Jogja, dprd-diy.go.id – Wakil Ketua Pansus BA 21, Madiyono, S.E., MEK., memimpin jalannya public hearing Pansus BA 21 terkait Pengawasan Pelaksanaan Perda DIY No. 4 Tahun 2011 tentang Tata Nilai Budaya Yogyakarta. Anggota Pansus BA 21, Christina Ari Retnaningsih dan juga Muhammad Syafi’i, S.Psi., turut mendampingi dalam kegiatan ini yang dilaksanakan di Ruang Banggar Lt. 2 DPRD DIY pada Selasa (23/07/2024).
Dr. Sri Ratna Saktimulya, M.Hum., selaku Plt. Pusat Studi Kebudayaan UGM, yang juga menjadi narasumber dalam diskusi ini menyampaikan bahwa Sengkalan merupakan salah satu bentuk nyata dalam pengimplementasian Tata Nilai Budaya Yogyakarta dalam bidang pendidikan dan pengetahuan. Sengkalan merupakan kronogram berbasis kearifan lokal yg memiliki nilai estetik tinggi yang seyogyanya dapat dilestarikan dan dikembangkan, seperti halnya Sengkalan Memet di Pagelaran Kraton Yogyakarta.
“Kalau kita melihat, Sengkalan itu masuk ke Tata Nilai Pendidikan dan Pengetahuan, Tata Nilai Bahasa dan juga Semangat Kejogjakartaan.
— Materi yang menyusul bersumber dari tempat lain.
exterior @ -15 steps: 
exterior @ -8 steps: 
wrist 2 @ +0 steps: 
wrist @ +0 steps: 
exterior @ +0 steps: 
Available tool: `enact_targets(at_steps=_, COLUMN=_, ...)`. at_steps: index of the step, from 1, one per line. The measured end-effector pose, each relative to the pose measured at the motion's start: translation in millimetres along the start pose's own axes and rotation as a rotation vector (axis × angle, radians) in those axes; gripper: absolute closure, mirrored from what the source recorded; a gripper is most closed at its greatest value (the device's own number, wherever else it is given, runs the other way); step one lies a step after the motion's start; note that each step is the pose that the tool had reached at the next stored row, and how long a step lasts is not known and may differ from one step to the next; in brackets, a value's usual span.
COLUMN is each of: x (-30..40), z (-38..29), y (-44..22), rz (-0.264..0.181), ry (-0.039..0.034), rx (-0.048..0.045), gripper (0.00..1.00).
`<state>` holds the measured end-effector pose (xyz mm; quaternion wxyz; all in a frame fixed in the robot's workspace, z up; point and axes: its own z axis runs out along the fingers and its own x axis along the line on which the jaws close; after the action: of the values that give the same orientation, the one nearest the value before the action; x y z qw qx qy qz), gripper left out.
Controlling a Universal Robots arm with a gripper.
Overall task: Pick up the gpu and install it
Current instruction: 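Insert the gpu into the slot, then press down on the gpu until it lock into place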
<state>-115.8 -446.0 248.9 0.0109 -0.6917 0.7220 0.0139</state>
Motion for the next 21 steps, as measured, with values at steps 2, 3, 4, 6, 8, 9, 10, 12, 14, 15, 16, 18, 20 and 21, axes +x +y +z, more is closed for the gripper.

Ini merupakan salah satu bukti, kenyataan, bahwa di Jogja ada Sengkalan seperti ini, dan belum begitu banyak dikenal,” ucap Sri Ratna.
Saat ini, Sengkalan Yogyakarta sudah diusulkan sebagai Warisan Budaya Takbenda (WBTb) Indonesia, namun tampaknya masih perlu digaungkan kembali, khususnya di Yogyakarta itu sendiri. Dengan adanya pembubuhan Sengkalan, dimungkinkan akan menambah rasa bangga bagi personal atau institusi yang menggunakannya. Namun pada kenyataannya, Sengkalan masih belum diprioritaskan, sehingga masih sangat dibutuhkan sosialisasi dan tindak lanjut guna lebih menggaungkan warisan budaya ini.
“Untuk menyosialisasikan Sengkalan ini, kita bisa mengadakan pameran berkala tentang Sengkalan yang dilengkapi penjelasan mendetail mengenai makna dan sejarah di balik setiap Sengkalan. Selain itu, dapat juga dilakukan kolaborasi dengan seniman lokal, sejarawan dan institusi untuk menciptakan Sengkalan atas berbagai bangunan dan peristiwa, kemudian didokumentasikan dan disebarluaskan informasi tersebut melalui media digital,” ujar Sri Ratna.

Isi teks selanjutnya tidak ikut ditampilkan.